#### [Aim of the task]
For this listing, the lines between the one holding "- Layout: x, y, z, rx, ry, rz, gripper" and the one holding "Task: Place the", inclusive, must be set down exactly.

#### [Dataset section]
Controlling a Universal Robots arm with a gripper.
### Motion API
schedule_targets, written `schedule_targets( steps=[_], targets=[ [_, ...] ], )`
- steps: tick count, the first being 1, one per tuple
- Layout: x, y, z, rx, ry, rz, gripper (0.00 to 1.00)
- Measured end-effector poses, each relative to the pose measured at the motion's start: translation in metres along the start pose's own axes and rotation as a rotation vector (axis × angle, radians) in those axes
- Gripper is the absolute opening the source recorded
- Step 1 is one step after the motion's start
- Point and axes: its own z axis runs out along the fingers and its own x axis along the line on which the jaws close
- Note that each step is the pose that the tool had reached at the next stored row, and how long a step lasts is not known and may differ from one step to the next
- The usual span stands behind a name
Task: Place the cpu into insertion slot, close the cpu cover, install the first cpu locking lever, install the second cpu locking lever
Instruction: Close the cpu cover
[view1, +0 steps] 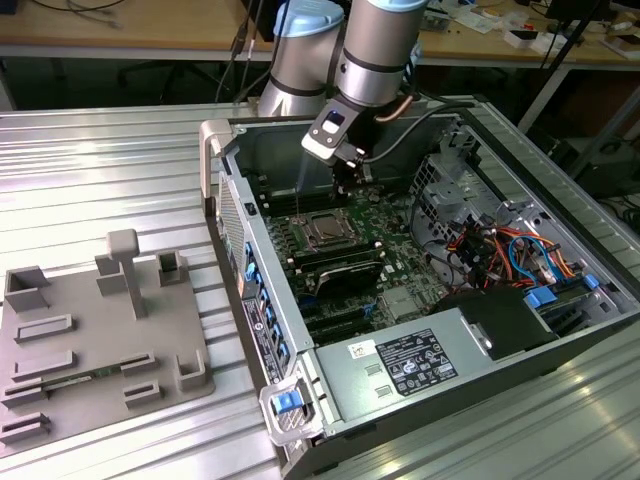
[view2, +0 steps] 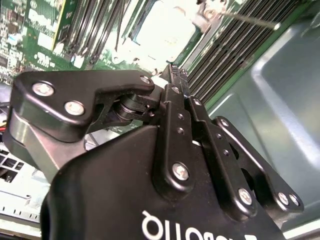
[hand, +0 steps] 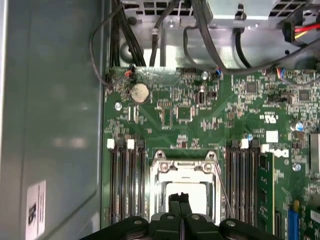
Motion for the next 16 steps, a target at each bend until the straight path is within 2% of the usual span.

#### [Exercise response]
- Layout: x, y, z, rx, ry, rz, gripper (0.00 to 1.00)
- Measured end-effector poses, each relative to the pose measured at the motion's start: translation in metres along the start pose's own axes and rotation as a rotation vector (axis × angle, radians) in those axes
- Gripper is the absolute opening the source recorded
- Step 1 is one step after the motion's start
- Point and axes: its own z axis runs out along the fingers and its own x axis along the line on which the jaws close
- Note that each step is the pose that the tool had reached at the next stored row, and how long a step lasts is not known and may differ from one step to the next
- The usual span stands behind a name
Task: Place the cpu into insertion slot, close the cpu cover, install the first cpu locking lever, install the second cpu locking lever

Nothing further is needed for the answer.